**Directions for this task**
Within the listing that follows, reproduce exactly the lines starting at the line with "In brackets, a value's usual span" and ending at the line with "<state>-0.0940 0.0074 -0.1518", inclusive, and only those. Pictures are dropped.
###
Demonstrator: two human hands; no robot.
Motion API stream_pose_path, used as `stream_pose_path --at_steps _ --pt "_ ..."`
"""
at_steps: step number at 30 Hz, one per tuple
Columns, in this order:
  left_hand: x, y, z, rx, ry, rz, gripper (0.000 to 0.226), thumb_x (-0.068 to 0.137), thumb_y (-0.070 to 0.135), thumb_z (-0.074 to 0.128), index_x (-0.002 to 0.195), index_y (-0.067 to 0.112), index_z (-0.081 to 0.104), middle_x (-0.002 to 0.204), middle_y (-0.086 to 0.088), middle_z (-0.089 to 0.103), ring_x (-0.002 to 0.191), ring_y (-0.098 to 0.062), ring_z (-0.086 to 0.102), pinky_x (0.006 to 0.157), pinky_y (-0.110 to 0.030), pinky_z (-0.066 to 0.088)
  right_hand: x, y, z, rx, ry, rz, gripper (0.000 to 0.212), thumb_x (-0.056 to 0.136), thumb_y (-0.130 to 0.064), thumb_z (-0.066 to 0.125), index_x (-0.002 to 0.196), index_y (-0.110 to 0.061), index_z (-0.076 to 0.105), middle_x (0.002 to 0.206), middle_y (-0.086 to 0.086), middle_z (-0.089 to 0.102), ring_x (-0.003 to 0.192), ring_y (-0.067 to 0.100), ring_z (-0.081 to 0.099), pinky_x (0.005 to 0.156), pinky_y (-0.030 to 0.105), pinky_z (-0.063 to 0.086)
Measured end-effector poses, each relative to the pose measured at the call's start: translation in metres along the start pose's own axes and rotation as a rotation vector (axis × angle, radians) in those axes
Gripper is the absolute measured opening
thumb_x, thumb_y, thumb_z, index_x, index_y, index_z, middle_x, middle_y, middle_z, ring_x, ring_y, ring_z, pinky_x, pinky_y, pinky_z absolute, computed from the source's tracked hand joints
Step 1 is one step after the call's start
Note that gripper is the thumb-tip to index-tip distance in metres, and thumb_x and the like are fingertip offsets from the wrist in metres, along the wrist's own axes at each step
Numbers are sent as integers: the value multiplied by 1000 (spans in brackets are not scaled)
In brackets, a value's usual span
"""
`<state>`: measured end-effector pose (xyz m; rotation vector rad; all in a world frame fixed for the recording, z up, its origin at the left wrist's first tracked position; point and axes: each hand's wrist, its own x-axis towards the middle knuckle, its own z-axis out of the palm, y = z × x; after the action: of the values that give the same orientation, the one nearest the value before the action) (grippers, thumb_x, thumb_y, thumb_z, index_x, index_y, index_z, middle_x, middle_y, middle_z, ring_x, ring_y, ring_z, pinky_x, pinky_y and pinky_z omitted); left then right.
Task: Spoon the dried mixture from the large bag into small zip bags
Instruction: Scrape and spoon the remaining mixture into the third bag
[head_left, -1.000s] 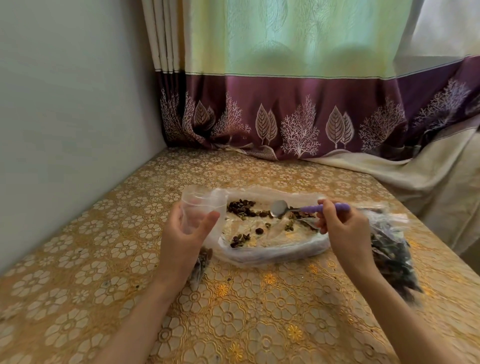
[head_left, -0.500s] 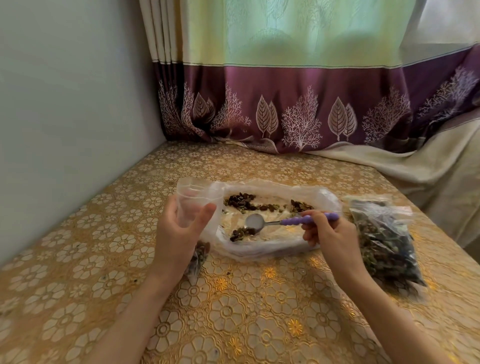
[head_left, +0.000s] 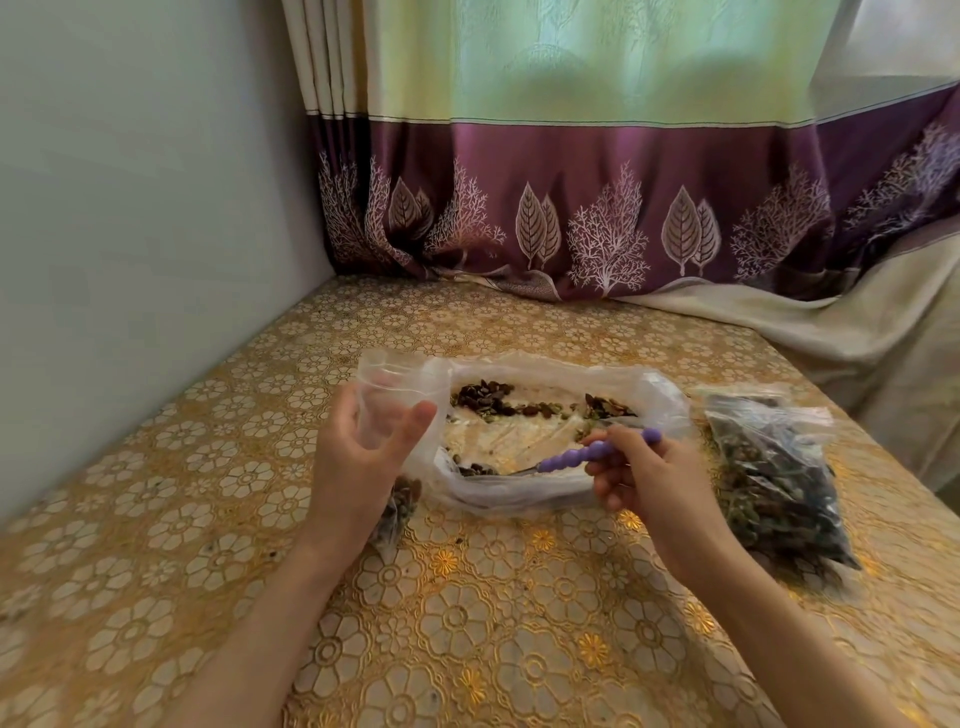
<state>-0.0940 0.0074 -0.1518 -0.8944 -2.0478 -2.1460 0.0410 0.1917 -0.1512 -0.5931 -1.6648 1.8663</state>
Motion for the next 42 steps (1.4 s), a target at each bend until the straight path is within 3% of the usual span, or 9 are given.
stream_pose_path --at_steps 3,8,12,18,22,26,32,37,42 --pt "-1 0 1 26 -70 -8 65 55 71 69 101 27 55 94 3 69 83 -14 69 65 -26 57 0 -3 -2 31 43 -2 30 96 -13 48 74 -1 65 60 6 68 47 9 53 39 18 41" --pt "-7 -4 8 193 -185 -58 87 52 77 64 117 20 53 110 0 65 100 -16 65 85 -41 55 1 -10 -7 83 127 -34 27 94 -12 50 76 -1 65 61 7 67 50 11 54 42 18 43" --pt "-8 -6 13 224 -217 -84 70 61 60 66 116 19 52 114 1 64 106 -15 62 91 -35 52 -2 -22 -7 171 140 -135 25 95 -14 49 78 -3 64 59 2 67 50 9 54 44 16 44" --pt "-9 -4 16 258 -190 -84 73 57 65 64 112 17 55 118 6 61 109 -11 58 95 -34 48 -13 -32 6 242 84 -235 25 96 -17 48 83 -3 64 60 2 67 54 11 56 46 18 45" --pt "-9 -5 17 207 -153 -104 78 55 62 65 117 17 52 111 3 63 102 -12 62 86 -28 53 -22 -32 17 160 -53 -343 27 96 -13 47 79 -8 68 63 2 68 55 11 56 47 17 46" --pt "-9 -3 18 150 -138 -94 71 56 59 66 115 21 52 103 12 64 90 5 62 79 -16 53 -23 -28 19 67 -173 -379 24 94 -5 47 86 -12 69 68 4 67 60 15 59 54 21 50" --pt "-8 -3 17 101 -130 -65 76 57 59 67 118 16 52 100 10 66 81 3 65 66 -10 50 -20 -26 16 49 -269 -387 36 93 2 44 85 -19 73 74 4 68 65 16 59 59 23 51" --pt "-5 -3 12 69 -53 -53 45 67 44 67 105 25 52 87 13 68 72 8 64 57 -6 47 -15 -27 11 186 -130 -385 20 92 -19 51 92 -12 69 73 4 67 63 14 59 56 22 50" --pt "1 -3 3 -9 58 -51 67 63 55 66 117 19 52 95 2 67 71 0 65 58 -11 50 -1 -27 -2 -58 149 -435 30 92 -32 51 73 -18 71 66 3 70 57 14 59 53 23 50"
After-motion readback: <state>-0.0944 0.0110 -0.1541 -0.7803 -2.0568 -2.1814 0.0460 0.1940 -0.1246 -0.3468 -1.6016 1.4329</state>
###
**Reply to the task**
In brackets, a value's usual span
"""
`<state>`: measured end-effector pose (xyz m; rotation vector rad; all in a world frame fixed for the recording, z up, its origin at the left wrist's first tracked position; point and axes: each hand's wrist, its own x-axis towards the middle knuckle, its own z-axis out of the palm, y = z × x; after the action: of the values that give the same orientation, the one nearest the value before the action) (grippers, thumb_x, thumb_y, thumb_z, index_x, index_y, index_z, middle_x, middle_y, middle_z, ring_x, ring_y, ring_z, pinky_x, pinky_y and pinky_z omitted); left then right.
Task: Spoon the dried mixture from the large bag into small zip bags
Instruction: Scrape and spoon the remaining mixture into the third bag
[head_left, -1.000s] 
[head_left, -0.500s] 
[head_left, +0.000s] 
<state>-0.0940 0.0074 -0.1518 -0.8944 -2.0478 -2.1460 0.0410 0.1917 -0.1512 -0.5931 -1.6648 1.8663</state>

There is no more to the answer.